What needs to be done: Repeat the listing exactly, minus the pictures.

Recorded data:
-- Opening Marker --

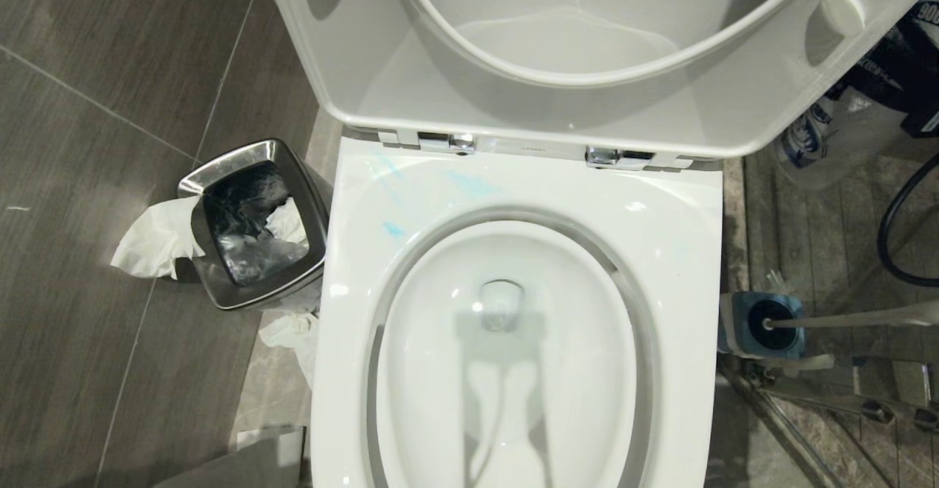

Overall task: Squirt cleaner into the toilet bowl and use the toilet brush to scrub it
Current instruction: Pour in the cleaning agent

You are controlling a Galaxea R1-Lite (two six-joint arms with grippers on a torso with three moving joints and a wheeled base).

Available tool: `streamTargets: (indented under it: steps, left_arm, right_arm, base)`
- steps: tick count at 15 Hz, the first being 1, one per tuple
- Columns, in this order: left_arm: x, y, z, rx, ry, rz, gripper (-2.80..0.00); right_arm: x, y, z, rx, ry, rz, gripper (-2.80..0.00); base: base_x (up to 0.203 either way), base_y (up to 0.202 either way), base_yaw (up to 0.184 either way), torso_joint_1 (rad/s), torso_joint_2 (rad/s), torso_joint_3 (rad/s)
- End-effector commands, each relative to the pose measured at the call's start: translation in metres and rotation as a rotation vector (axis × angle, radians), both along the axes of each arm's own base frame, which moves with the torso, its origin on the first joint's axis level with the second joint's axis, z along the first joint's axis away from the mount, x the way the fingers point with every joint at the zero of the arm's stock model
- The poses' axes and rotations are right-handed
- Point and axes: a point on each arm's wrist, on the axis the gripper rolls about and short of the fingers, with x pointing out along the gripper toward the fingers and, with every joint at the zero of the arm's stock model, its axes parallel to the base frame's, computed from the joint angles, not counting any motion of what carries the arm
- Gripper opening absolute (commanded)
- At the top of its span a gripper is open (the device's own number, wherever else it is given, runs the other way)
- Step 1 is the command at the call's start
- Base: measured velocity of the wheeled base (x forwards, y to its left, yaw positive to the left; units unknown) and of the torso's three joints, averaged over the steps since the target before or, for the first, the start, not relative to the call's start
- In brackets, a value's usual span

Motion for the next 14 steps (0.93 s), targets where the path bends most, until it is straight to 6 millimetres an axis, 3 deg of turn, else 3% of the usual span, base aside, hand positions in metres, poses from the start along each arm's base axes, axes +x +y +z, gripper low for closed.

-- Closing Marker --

Exercise response:
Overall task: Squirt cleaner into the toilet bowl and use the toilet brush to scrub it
Current instruction: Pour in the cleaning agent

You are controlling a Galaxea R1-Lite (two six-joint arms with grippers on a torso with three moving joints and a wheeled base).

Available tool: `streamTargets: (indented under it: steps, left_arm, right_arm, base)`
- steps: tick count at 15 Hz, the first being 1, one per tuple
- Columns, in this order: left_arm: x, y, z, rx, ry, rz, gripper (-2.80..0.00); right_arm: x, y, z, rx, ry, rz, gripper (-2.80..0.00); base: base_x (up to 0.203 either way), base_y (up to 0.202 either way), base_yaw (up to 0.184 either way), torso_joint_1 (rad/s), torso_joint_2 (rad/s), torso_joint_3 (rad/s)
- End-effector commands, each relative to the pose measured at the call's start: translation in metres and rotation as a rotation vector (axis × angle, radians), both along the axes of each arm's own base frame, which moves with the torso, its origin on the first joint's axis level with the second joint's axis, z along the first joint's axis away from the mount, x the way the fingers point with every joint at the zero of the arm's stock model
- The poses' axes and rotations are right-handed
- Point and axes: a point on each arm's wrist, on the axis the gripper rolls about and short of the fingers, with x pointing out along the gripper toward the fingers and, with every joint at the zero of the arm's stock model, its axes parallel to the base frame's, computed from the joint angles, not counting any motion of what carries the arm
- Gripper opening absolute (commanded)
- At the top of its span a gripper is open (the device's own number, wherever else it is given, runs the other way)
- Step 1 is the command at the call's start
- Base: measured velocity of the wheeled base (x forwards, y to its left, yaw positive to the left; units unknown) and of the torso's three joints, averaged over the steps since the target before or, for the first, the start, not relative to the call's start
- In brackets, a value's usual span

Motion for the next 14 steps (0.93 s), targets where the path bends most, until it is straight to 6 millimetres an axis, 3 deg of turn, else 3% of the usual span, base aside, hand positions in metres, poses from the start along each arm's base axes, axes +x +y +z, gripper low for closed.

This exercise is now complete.